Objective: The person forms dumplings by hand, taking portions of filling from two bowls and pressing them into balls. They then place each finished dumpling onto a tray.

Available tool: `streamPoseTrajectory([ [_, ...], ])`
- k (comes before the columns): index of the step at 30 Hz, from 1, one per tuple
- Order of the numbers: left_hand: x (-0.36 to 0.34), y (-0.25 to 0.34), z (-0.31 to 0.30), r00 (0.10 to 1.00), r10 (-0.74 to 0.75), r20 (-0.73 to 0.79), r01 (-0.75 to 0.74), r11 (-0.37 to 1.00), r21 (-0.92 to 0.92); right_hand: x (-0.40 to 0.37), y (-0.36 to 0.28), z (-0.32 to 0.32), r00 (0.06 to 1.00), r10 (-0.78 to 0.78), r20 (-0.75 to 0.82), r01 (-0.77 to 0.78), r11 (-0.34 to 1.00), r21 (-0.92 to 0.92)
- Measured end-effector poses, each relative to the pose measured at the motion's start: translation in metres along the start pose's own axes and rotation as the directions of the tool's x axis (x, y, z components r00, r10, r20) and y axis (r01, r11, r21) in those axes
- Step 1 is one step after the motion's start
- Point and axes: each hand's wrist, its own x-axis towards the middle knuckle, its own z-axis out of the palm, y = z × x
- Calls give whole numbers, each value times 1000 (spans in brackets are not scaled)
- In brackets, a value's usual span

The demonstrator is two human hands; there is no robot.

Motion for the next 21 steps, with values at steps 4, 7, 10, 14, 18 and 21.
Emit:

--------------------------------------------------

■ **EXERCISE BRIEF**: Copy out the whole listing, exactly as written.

■ **ANSWER SECTION**:
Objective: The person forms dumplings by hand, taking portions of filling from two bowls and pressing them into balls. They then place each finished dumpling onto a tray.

Available tool: `streamPoseTrajectory([ [_, ...], ])`
- k (comes before the columns): index of the step at 30 Hz, from 1, one per tuple
- Order of the numbers: left_hand: x (-0.36 to 0.34), y (-0.25 to 0.34), z (-0.31 to 0.30), r00 (0.10 to 1.00), r10 (-0.74 to 0.75), r20 (-0.73 to 0.79), r01 (-0.75 to 0.74), r11 (-0.37 to 1.00), r21 (-0.92 to 0.92); right_hand: x (-0.40 to 0.37), y (-0.36 to 0.28), z (-0.32 to 0.32), r00 (0.06 to 1.00), r10 (-0.78 to 0.78), r20 (-0.75 to 0.82), r01 (-0.77 to 0.78), r11 (-0.34 to 1.00), r21 (-0.92 to 0.92)
- Measured end-effector poses, each relative to the pose measured at the motion's start: translation in metres along the start pose's own axes and rotation as the directions of the tool's x axis (x, y, z components r00, r10, r20) and y axis (r01, r11, r21) in those axes
- Step 1 is one step after the motion's start
- Point and axes: each hand's wrist, its own x-axis towards the middle knuckle, its own z-axis out of the palm, y = z × x
- Calls give whole numbers, each value times 1000 (spans in brackets are not scaled)
- In brackets, a value's usual span

The demonstrator is two human hands; there is no robot.

Motion for the next 21 steps, with values at steps 4, 7, 10, 14, 18 and 21.
Emit:

Work on this exercise has concluded.